1 About the template

This section provides general description and how to use this single cell RNAseq (scRNAseq) workflow. In the actual analysis report, this section is usually removed.

This scRNAseq workflow template is based on the counted 10x scRNA data. It means this workflow expect users have output from cell counting programs, like cell ranger. If you have the raw sequencing data and would like to count the cell gene counts, please use another workflow in systemPipeR, such as SPcellranger.

This workflow does:

  1. Read in single cell count data.
  2. Basic stats on input data.
  3. Create some basic QC on cell counting.
  4. Normalization.
  5. Find high variable genes.
  6. Scaling.
  7. dim reduction, PCA.
  8. Clustering with tSNE, uMAP.
  9. Find clustering markers (marker gene).
  10. Find cell types.
  11. Visualize cell types and clustering together.

This template is modified from Seurat Tutorial.

2 Introduction

Users want to provide here background information about the design of their scRNAseq project.

This report describes the analysis of a scRNAseq project studying drug …

2.1 Experimental design

Typically, users want to specify here all information relevant for the analysis of their scRNAseq study. This includes detailed descriptions of files, experimental design, reference genome, gene annotations, etc.

3 Workflow environment

systemPipeR workflows can be designed and built from start to finish with a single command, importing from an R Markdown file or stepwise in interactive mode from the R console.

This tutorial will demonstrate how to build the workflow in an interactive mode, appending each step. The workflow is constructed by connecting each step via appendStep method. Each SYSargsList instance contains instructions needed for processing a set of input files with a specific command-line or R software and the paths to the corresponding outfiles generated by a particular tool/step.

To create a Workflow within systemPipeR, we can start by defining an empty container and checking the directory structure:

sal <- SPRproject()

3.1 Load packages

This is an empty template that contains only one demo step. Refer to our website for how to add more steps. If you prefer a more enriched template, read this page for other pre-configured templates.

cat(crayon::blue$bold("To use this workflow, following R packages are expected:\n"))
cat(c("'Seurat", "ggplot2", "ggpubr", "patchwork", "dplyr", "tibble",
    "readr'\n"), sep = "', '")
### pre-end
appendStep(sal) <- LineWise(code = {
}, step_name = "load_packages")

3.2 Load data

In this example, the single cell data is preprocessed/filtered 10x data from a healthy donor. Samples taken from peripheral blood mononuclear cells (PBMCs), about 3000 cells.

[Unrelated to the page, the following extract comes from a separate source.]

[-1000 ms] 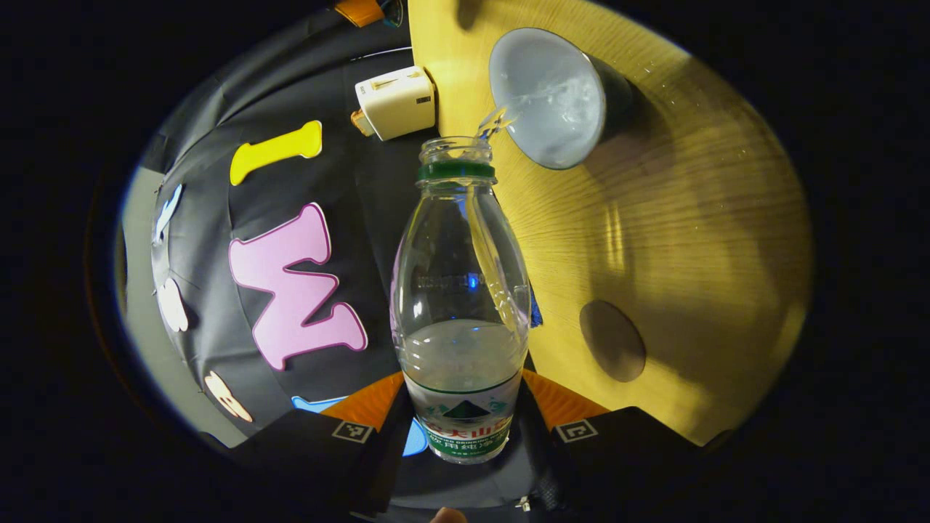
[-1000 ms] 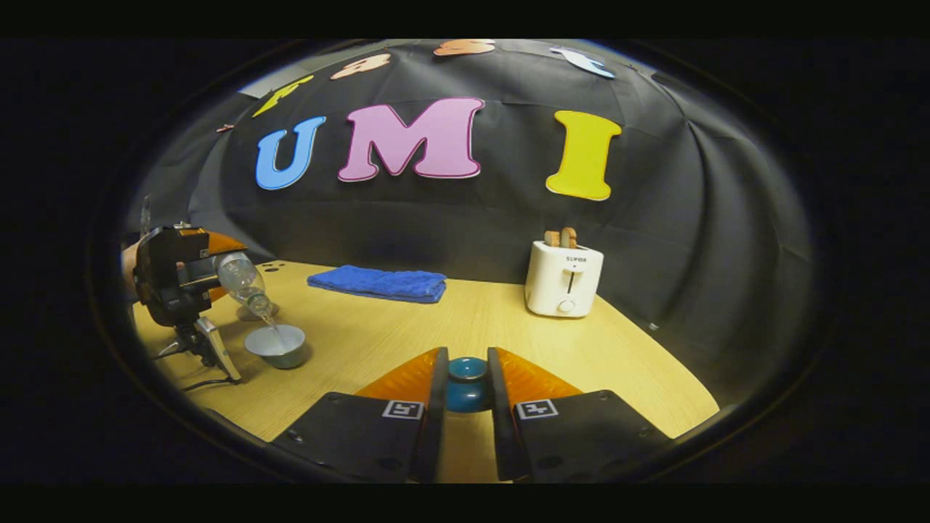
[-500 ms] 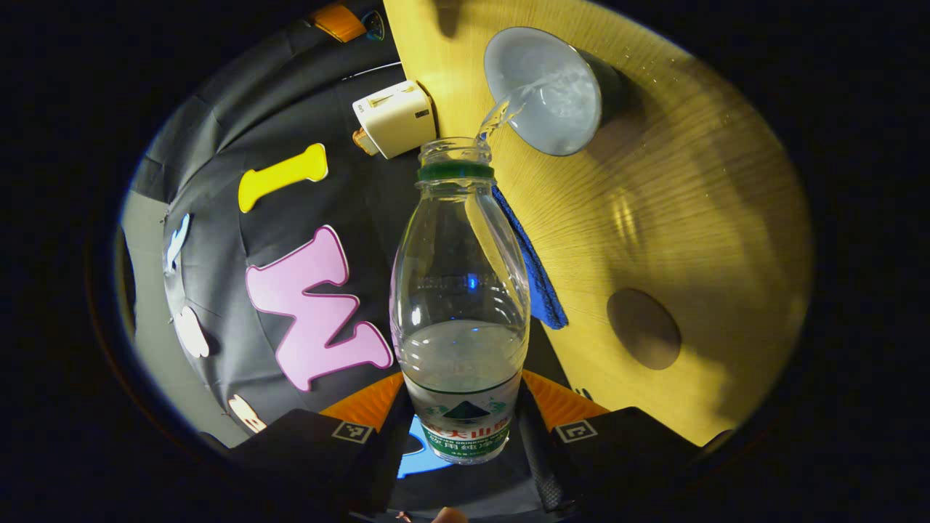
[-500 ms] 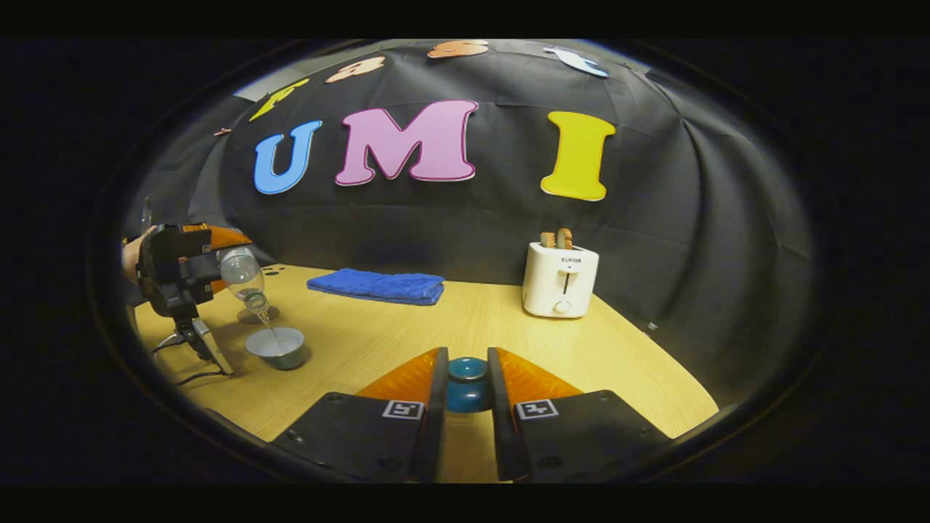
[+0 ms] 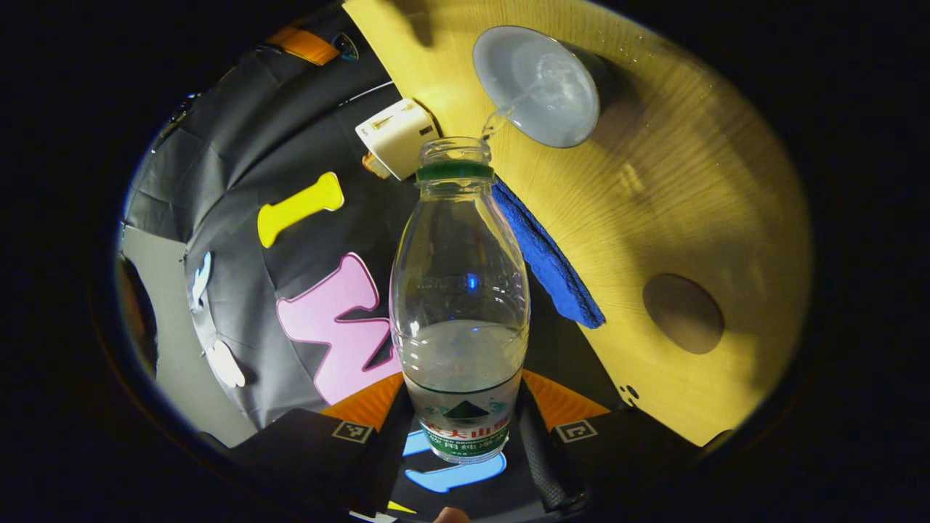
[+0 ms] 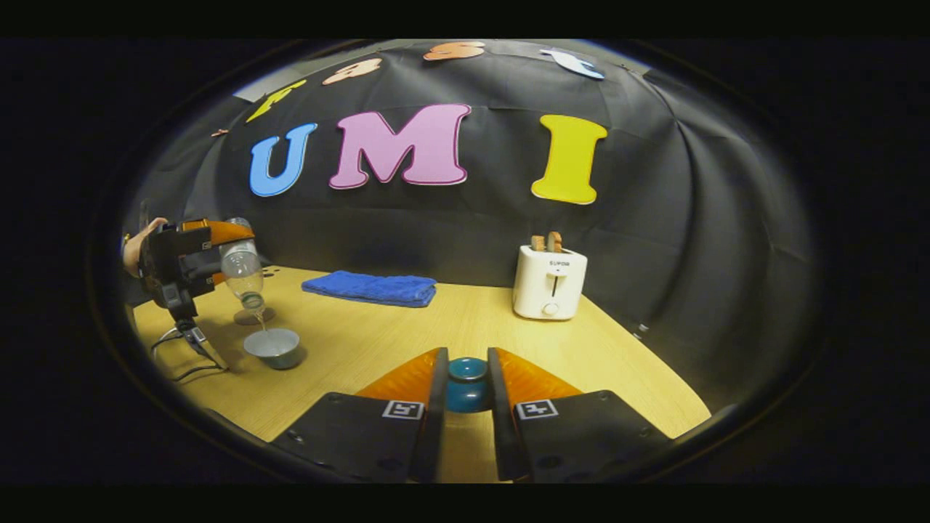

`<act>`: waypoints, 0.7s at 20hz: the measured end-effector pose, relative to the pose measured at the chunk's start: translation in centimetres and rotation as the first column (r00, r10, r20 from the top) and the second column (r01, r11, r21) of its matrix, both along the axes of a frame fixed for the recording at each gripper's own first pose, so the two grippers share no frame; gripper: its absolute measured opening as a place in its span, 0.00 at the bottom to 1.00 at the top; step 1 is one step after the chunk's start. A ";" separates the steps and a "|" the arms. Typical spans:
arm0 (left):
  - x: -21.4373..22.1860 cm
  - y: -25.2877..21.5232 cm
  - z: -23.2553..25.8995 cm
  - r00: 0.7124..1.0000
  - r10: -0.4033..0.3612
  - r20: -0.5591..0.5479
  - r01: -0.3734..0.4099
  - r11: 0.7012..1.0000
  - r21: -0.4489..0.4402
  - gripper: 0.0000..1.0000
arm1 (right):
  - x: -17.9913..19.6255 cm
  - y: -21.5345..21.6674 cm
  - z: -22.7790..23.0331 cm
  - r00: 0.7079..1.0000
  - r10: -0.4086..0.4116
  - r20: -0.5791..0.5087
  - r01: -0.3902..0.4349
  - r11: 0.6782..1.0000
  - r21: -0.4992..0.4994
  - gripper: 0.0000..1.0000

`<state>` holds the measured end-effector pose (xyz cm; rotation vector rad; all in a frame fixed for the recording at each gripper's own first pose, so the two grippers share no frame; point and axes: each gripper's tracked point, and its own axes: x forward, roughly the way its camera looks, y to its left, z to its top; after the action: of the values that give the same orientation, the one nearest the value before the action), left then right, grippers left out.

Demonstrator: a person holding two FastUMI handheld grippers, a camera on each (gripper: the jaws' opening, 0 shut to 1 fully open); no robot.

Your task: Open the teacup lid with one hand, grasp the water bottle and pour water into the teacup with the other hand; after pouring, place the water bottle on the coaster and then close the teacup lid.

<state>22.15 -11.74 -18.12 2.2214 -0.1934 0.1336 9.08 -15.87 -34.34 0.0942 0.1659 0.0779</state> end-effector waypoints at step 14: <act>0.7 -0.6 0.7 0.999 -0.032 -0.001 0.032 0.999 0.044 0.76 | -0.2 0.4 0.5 1.000 -0.010 0.002 0.010 1.000 -0.009 0.31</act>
<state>22.82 -12.31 -17.43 2.2614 -0.2335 0.1128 8.89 -15.46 -33.83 0.0857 0.1635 0.0676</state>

Dataset can be downloaded with this link: https://s3-us-west-2.amazonaws.com/10x.files/samples/cell/pbmc3k/pbmc3k_filtered_gene_bc_matrices.tar.gz

If the link is not working, visit 10x website for updated links.

For your real data, please preprocess and put the dataset inside data directory

appendStep(sal) <- LineWise(code = {
    # unzip the data
    untar("data/pbmc3k_filtered_gene_bc_matrices.tar.gz", exdir = "data")
    # load data
    pbmc.data <- Read10X(data.dir = "data/filtered_gene_bc_matrices/hg19/")
    # Use dim to see the size of dataset, example data has
    # 2700 cells x 32738 genes
}, step_name = "load_data", dependency = "load_packages")

3.3 Simple count visulization

We can plot to see how many cells have good expressions.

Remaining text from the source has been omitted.